Assignment: Copy every line of the records that includes the word "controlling".

Stored data entries
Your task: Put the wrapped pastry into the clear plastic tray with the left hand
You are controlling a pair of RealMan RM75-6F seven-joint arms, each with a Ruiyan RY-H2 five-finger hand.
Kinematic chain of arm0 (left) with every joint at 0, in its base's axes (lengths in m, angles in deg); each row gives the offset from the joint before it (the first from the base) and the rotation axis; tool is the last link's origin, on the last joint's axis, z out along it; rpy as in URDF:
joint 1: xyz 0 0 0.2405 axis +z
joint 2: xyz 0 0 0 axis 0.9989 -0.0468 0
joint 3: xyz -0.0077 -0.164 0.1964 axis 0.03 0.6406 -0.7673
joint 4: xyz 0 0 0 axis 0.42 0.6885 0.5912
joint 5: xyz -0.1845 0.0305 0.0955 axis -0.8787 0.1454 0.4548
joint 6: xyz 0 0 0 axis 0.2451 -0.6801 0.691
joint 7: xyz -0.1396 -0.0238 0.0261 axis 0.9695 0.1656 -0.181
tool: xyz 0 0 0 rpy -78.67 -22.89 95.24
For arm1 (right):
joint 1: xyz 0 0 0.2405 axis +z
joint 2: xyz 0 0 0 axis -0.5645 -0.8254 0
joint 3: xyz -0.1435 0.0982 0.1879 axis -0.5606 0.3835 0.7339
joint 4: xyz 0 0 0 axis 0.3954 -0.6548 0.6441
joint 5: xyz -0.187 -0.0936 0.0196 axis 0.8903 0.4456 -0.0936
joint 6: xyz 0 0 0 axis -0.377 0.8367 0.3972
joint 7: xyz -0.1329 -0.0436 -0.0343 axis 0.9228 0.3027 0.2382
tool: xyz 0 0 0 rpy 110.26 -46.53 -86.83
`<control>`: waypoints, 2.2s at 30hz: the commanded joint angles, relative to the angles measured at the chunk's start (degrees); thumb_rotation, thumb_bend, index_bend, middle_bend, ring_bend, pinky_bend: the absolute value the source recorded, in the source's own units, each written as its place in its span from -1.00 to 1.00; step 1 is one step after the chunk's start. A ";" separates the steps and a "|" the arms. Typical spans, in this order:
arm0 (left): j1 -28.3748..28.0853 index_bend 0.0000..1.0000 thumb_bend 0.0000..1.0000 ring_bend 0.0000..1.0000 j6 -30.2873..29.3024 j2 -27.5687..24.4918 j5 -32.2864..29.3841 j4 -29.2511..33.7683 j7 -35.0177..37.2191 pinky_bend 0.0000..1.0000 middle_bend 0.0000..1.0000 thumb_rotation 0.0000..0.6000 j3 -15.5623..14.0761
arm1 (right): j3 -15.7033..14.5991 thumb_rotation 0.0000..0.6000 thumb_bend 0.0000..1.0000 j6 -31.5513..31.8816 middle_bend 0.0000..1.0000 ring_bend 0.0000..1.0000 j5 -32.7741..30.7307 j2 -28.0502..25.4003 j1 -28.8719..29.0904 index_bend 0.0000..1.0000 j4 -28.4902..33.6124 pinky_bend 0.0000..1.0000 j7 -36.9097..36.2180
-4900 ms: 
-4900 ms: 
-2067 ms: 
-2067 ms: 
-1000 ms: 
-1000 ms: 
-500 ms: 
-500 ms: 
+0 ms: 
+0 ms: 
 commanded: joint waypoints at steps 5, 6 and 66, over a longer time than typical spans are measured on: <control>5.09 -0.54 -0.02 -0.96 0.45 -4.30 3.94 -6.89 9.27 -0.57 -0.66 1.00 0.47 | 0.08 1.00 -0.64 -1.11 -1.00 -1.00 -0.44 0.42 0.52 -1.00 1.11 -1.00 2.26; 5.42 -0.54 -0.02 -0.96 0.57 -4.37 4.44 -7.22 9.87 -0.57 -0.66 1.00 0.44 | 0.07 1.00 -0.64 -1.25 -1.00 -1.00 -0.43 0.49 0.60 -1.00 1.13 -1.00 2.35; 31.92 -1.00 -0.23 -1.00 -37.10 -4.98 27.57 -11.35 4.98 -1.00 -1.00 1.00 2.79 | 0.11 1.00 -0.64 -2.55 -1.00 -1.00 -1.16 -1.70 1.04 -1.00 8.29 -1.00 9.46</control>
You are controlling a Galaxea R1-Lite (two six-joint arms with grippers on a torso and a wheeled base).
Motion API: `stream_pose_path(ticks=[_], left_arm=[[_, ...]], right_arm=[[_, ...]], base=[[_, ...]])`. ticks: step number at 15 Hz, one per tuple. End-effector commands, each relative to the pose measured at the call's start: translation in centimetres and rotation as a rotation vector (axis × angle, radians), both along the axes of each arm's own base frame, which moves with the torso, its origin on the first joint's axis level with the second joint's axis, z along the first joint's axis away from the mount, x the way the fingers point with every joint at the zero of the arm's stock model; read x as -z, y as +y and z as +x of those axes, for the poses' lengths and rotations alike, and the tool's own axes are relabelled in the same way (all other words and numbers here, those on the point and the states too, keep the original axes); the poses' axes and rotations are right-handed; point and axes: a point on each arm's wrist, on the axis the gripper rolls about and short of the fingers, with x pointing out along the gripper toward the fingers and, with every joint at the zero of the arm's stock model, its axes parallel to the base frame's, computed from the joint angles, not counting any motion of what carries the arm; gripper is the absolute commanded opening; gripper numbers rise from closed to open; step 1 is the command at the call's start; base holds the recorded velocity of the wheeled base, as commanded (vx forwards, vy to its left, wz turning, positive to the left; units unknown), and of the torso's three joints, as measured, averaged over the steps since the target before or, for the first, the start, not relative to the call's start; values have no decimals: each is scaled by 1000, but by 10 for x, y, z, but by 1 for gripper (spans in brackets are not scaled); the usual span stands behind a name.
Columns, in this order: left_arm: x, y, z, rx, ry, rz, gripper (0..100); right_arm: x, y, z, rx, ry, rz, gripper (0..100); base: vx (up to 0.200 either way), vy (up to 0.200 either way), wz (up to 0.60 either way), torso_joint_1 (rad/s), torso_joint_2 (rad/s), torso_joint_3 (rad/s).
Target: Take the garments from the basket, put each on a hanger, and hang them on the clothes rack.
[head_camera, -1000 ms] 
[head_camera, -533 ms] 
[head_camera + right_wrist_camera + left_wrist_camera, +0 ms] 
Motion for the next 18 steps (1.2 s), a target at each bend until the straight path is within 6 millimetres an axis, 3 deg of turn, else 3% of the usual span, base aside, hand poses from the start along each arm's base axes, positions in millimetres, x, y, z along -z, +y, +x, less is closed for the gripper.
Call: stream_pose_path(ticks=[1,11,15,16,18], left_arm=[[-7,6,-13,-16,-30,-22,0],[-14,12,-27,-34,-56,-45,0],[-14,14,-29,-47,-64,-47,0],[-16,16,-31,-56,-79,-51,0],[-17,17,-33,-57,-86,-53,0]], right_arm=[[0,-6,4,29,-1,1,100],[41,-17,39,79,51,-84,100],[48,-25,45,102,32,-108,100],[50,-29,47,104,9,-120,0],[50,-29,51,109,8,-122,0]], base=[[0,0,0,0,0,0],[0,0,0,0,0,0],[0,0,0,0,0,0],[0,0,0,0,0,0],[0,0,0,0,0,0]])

Output:
You are controlling a pair of RealMan RM75-6F seven-joint arms, each with a Ruiyan RY-H2 five-finger hand.
You are controlling a Galaxea R1-Lite (two six-joint arms with grippers on a torso and a wheeled base).

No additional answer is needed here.